(ACTIVITY): I'd like the entries repeated exactly, without their pictures.
*** Opening INFORMATION GIVEN ***
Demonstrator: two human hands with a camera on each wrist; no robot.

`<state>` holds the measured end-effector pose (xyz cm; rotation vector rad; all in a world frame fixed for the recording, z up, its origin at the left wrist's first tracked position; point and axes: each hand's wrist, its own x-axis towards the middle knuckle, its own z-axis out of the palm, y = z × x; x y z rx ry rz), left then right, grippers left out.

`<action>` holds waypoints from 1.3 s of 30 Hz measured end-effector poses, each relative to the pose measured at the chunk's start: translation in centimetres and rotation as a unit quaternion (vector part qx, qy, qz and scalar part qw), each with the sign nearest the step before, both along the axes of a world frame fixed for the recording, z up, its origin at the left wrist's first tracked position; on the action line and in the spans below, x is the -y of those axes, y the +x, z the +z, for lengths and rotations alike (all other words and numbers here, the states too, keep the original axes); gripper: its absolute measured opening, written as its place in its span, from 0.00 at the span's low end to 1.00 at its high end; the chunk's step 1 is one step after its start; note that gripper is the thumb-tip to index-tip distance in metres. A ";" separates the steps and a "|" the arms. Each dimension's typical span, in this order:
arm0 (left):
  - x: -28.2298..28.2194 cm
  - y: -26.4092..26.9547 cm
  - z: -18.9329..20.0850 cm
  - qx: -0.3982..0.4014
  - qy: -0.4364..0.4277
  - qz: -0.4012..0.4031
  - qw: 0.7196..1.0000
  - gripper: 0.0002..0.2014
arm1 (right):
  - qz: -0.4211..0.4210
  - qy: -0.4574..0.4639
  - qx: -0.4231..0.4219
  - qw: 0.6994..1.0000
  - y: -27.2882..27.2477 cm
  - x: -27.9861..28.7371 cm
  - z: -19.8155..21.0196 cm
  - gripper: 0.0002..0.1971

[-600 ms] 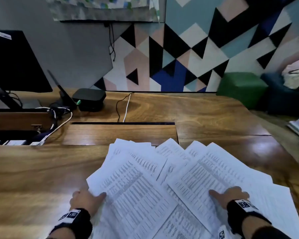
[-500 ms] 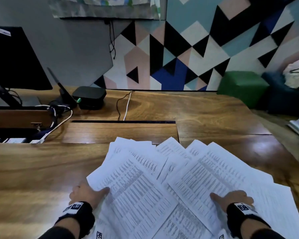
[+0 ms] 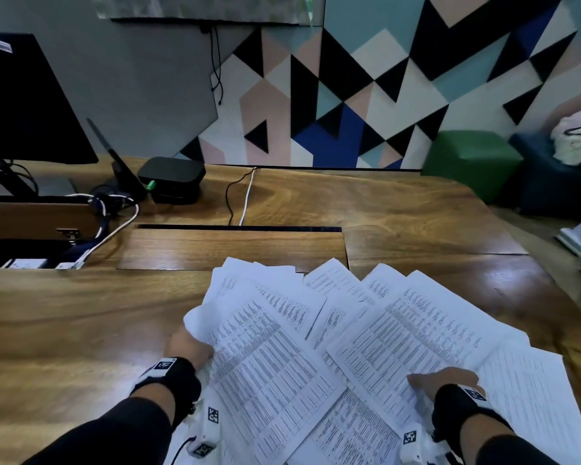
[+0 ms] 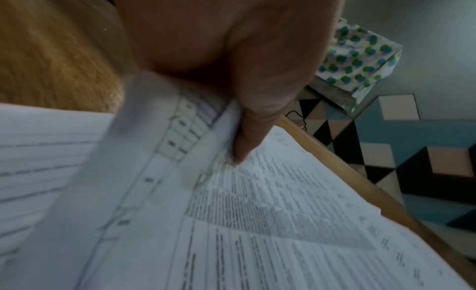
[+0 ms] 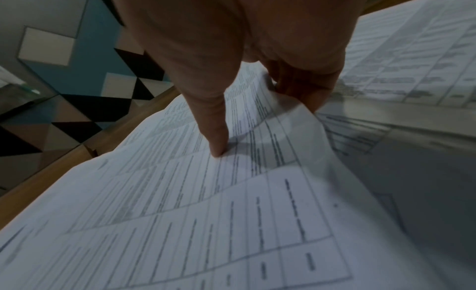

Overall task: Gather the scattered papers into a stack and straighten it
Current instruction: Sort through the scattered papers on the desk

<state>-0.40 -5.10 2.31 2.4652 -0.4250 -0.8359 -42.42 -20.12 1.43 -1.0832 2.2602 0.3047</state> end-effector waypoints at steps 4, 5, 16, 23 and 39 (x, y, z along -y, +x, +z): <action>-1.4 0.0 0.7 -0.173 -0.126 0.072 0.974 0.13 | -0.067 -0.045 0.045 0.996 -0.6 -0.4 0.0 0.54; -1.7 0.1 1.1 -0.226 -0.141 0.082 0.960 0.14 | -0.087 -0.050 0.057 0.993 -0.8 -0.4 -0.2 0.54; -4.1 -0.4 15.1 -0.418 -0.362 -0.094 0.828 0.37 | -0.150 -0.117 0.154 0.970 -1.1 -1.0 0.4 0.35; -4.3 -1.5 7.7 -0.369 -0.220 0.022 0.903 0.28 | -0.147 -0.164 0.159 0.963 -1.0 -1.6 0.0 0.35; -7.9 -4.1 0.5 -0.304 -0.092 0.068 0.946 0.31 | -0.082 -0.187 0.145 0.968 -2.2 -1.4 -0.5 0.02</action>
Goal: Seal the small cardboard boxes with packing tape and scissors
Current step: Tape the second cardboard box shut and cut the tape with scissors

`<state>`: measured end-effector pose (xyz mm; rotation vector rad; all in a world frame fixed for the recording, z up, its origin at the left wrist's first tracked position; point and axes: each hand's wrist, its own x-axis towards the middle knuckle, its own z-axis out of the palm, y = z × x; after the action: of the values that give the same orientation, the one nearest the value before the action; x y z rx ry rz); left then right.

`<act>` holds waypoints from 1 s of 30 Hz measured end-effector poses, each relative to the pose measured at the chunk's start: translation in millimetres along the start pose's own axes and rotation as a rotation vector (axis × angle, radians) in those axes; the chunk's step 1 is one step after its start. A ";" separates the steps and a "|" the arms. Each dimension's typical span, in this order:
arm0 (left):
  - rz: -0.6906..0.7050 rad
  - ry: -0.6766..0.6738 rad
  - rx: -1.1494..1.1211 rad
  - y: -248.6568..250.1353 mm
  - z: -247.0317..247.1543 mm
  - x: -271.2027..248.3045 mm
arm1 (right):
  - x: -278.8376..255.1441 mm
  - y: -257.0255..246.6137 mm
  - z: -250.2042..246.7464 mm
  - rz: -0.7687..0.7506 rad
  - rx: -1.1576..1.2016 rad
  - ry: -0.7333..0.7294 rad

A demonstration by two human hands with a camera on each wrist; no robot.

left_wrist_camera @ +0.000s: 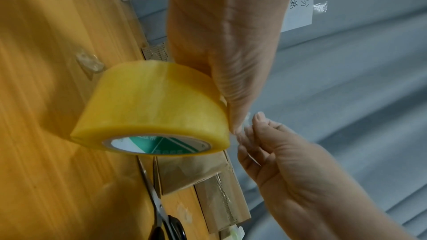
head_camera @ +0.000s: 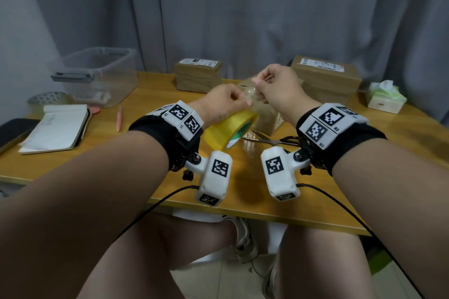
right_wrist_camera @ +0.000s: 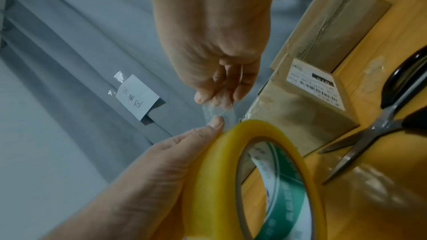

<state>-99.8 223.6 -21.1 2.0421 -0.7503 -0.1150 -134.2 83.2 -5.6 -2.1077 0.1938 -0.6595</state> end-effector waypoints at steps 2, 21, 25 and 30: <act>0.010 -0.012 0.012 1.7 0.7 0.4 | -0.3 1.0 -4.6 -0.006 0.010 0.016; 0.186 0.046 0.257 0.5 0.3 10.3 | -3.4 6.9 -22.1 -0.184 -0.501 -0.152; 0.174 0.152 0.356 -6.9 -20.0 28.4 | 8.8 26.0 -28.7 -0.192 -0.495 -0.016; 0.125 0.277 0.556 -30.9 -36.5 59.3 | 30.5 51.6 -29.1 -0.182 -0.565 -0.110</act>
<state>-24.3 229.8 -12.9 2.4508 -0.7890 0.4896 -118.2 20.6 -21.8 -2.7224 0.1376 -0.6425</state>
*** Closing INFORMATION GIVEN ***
(WRITTEN ANSWER):
Demonstrator: two human hands with a camera on each wrist; no robot.

`<state>` holds the measured end-effector pose (xyz cm; rotation vector rad; all in a world frame fixed for the recording, z up, its origin at the left wrist's first tracked position; point and axes: each hand's wrist, its own x-axis towards the middle knuckle, its own z-axis out of the palm, y = z × x; x y z rx ry rz), left then right, grippers left out.

`<action>` holds waypoints from 1.3 s of 30 Hz measured end-effector poses, each relative to the pose measured at the chunk's start: translation in centimetres and rotation as a unit quaternion (vector part qx, qy, qz and scalar part qw), each with the sign nearest the step before, both along the axes of a world frame fixed for the recording, z up, its origin at the left wrist's first tracked position; on the action line and in the spans below, x is the -y of those axes, y the +x, z the +z, for lengths and rotations alike (all other words and numbers here, the states too, keep the original axes); gripper: its absolute measured opening, written as its place in its span, from 0.00 at the span's low end to 1.00 at its high end; the chunk's step 1 is one step after its start; note that gripper is the thumb-tip to index-tip distance in metres. A ";" separates the steps and a "|" the arms. Each dimension's typical span, in this order:
arm0 (left):
  - x: -28.2298..28.2194 cm
  - y: -26.4092..26.9547 cm
  - z: -18.9329..20.0850 cm
  - qx: -0.3982..0.4014
  - qy: -0.4364..0.4277
  - qz: -0.4012..0.4031
  - qw: 0.7196..1.0000
  - gripper: 0.0002..0.2014
arm1 (right):
  - qz: -0.4211..0.4210
  - qy: -0.4574..0.4639
  - qx: -0.4231..0.4219
  - qw: 0.6994..1.0000
  - y: -27.2882..27.2477 cm
  - x: -27.9861..28.7371 cm
  - z: -19.8155..21.0196 cm
  - gripper: 0.0002..0.1971

[-600 ms] 
[-500 ms] 
[+0 ms] 
[+0 ms] 
[+0 ms] 

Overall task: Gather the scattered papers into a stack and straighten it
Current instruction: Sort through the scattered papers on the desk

<state>-0.40 -5.10 2.31 2.4652 -0.4250 -0.8359 -42.42 -20.12 1.43 -1.0832 2.2602 0.3047</state> end-effector waypoints at steps 4, 5, 16, 23 and 39 (x, y, z along -y, +x, +z): <action>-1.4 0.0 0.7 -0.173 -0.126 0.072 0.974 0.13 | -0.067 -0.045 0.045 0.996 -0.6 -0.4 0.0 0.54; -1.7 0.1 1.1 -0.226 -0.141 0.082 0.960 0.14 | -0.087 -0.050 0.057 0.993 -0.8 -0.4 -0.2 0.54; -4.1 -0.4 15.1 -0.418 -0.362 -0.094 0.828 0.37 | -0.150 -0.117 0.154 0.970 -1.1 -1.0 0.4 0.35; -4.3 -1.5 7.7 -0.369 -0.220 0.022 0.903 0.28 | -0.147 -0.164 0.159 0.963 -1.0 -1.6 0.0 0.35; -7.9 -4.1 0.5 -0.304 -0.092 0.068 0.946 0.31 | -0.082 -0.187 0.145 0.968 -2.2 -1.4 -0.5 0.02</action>
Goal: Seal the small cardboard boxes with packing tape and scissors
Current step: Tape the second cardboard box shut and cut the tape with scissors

`<state>`: measured end-effector pose (xyz mm; rotation vector rad; all in a world frame fixed for the recording, z up, its origin at the left wrist's first tracked position; point and axes: each hand's wrist, its own x-axis towards the middle knuckle, its own z-axis out of the palm, y = z × x; after the action: of the values that give the same orientation, the one nearest the value before the action; x y z rx ry rz); left then right.

`<act>` holds waypoints from 1 s of 30 Hz measured end-effector poses, each relative to the pose measured at the chunk's start: translation in millimetres along the start pose's own axes and rotation as a rotation vector (axis × angle, radians) in those axes; the chunk's step 1 is one step after its start. A ";" separates the steps and a "|" the arms. Each dimension's typical span, in this order:
arm0 (left):
  - rz: -0.6906..0.7050 rad
  - ry: -0.6766..0.6738 rad
  - rx: -1.1494..1.1211 rad
  - y: -248.6568..250.1353 mm
  - z: -247.0317..247.1543 mm
  - x: -271.2027..248.3045 mm
arm1 (right):
  - x: -278.8376..255.1441 mm
  - y: -257.0255..246.6137 mm
  - z: -250.2042..246.7464 mm
  - rz: -0.7687..0.7506 rad
  - rx: -1.1576..1.2016 rad
  - ry: -0.7333..0.7294 rad

A demonstration by two human hands with a camera on each wrist; no robot.

left_wrist_camera @ +0.000s: 
head_camera @ +0.000s: 
right_wrist_camera @ +0.000s: 

<state>-99.8 223.6 -21.1 2.0421 -0.7503 -0.1150 -134.2 83.2 -5.6 -2.1077 0.1938 -0.6595</state> end-effector waypoints at steps 2, 21, 25 and 30: <act>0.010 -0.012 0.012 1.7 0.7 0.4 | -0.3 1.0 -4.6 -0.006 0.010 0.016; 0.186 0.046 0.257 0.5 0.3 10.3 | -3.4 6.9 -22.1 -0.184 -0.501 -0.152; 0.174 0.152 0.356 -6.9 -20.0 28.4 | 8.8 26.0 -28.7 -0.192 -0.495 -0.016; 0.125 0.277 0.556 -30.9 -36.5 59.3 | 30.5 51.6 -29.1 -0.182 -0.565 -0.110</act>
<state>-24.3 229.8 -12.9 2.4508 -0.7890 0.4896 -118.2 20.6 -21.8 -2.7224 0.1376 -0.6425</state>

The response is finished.